To estimate diet-related health outcomes for millions of people around the world, researchers used the Alternative Healthy Eating Index (AHEI), which is used to score a person’s diet based on the quality of the food they eat and is a strong predictor of major chronic diseases. The AHEI rates dietary quality on a score of 0 to 110, with higher scores indicating healthier diets.
The study, published online May 2, 2019 in The Journal of Nutrition, found that the average global AHEI score for men in 2017 was 49.5 and 50.5 for women. From 1990 to 2017, the average global AHEI score increased modestly from 45.4 to 50.

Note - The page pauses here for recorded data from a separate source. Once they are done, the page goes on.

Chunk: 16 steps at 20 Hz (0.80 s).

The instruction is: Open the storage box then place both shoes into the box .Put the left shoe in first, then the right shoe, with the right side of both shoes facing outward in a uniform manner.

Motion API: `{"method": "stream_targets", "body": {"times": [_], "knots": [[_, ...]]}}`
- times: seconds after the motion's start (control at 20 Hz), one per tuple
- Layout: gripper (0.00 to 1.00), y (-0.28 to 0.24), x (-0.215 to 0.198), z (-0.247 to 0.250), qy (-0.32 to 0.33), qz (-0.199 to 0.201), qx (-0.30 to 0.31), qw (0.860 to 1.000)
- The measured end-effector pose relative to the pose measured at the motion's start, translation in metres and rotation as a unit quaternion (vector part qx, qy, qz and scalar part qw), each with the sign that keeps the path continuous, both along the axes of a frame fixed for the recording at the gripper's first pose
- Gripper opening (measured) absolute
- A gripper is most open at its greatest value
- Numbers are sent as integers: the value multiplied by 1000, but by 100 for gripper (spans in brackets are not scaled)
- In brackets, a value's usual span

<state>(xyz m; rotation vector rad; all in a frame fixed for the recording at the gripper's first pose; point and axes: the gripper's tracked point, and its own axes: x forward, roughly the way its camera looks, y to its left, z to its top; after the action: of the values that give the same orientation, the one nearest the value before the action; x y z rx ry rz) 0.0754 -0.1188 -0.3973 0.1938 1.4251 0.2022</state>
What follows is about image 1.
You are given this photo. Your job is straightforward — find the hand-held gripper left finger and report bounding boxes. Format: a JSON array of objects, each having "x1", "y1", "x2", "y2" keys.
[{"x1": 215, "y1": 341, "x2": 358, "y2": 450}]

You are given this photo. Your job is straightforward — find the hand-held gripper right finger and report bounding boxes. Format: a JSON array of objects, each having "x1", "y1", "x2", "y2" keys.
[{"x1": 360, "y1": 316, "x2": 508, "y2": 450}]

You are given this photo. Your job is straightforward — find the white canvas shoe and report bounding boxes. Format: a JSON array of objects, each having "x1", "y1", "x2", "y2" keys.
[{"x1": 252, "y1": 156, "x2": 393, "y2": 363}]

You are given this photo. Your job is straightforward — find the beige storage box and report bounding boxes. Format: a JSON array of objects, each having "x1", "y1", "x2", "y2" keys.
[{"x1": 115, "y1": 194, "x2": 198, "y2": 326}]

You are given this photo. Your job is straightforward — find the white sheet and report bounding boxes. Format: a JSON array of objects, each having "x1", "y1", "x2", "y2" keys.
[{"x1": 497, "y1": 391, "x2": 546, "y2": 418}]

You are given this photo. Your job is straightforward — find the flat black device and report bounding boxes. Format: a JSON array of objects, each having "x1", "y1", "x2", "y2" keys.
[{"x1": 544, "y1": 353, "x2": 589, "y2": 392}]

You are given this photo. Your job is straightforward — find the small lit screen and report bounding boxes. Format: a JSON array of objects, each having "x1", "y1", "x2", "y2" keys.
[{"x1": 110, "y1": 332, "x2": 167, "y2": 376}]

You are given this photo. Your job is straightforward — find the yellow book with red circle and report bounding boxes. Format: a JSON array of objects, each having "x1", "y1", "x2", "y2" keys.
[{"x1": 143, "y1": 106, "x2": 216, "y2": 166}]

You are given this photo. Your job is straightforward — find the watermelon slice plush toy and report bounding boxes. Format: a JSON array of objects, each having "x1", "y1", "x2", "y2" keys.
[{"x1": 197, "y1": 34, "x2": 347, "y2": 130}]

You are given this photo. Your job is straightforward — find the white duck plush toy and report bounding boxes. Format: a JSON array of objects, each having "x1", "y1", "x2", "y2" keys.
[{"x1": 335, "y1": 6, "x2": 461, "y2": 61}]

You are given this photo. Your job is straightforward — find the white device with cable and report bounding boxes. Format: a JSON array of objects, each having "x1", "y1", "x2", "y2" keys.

The study also found that diet quality varied substantially across the world. Coastal Mediterranean nations, the Caribbean, and Eastern Asia, except for China and Mongolia, had a higher AHEI score. Central Asia, the South Pacific, and Eastern and Northern Europe had a lower score.
The authors estimated that improving the current global diet could prevent 1.6 million cancer deaths, 3.9 million coronary artery disease deaths, 1 million stroke deaths, 1.7 million respiratory disease deaths, 0.4 million neurodegenerative disease deaths, 0.5 million kidney disease deaths, 0.6 million diabetes deaths, and 1.2 million digestive disease deaths.